So, these white scars, to me, are bothersome. I have had strangers approach me in the past to ask if I had a tinea infection which is a white, polka-dot fungal infection that some people acquire. This infection is magnified by a tan...the spots really stand out (it can be cured with a few applications of selsun blue).
I explain to them that I don't have tinea, but I have scars, and that these white scars are permanent and due to a destruction of the melanocyte producing cells in the skin. The destruction comes from the inflammation form the acne and the continual picking of the acne, which I did regularly...like most kids.
So, my goal with benoquin was two-fold: I wanted to stop producing more age spots (check!) and I wanted to uniformly lighten my skin to reduce the visibility of these hypopigmented spots (check!). It worked. My skin is light enough now that the "white spots" are not relaly detectable. I am sure that with more skin lightening, these spots will blend more. After all, I am removing pigment from the surrounding skin, and this should match the depigmented scars. The only caveat is that these depressed scars are slightly shiny due to collagen deposition which is the physiological manner of laying down scar tissue...so I don't expect that these scars will go away, but I do expect them to be less visible.

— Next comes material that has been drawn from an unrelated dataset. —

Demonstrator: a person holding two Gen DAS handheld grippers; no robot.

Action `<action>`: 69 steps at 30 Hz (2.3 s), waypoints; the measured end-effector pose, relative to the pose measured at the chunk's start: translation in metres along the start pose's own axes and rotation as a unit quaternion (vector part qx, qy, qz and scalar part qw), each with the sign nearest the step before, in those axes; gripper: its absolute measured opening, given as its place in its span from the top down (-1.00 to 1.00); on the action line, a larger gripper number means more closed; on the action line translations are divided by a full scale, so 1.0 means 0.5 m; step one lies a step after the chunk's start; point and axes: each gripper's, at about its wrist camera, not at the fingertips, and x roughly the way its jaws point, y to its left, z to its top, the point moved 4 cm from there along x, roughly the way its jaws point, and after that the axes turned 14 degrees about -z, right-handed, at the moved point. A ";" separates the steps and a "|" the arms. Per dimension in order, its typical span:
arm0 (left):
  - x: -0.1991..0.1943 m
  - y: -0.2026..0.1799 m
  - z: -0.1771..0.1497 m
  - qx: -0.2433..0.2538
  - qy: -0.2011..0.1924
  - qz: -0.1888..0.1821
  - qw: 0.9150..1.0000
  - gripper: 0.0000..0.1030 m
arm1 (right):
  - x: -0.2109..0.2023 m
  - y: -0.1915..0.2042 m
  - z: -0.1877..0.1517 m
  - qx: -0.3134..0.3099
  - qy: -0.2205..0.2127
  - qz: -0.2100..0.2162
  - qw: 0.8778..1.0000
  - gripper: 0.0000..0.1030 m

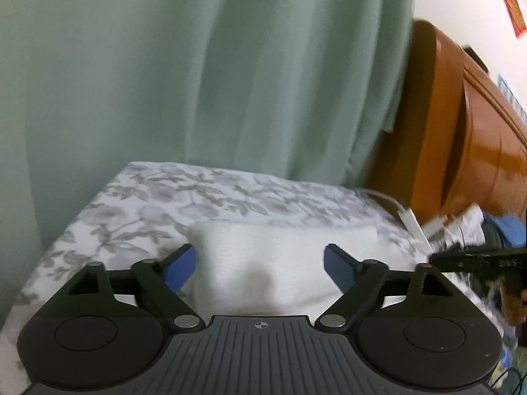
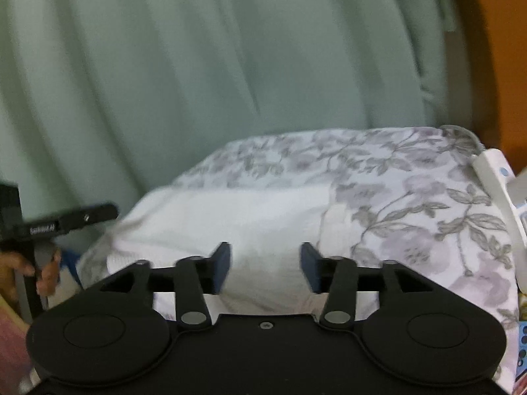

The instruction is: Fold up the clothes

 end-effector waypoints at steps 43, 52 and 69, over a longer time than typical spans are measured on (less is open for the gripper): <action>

Frankly, I went this route to have a way to stop doing laser. My laser treatments were 300-500 per area per session. I tallied the money I spent in the past 6 years on laser, and I calculated that I spent close to 30,000 for it. It worked, and I am more than pleased for what it did for my skin. It certainly got me on the right path to keeping out of the sun (required for all laser patients...forever).
Likewise, if you start this treatment, you will have to treat your WHOLE BODY and you must avoid the sun. PERIOD. That sounds impossible, right? I live on the East Coast (beaches, beaches, beaches). I wear micronized zinc oxide on every exposed surface of my skin and then I wear pants and long sleeves...year round. Yes, I sweat like a dog in the 100-degree heat...but I console myself with the fact that I am preserving my skin.
Hope that helps. I am always willing to share my experience if it helps anyone.
Cheers!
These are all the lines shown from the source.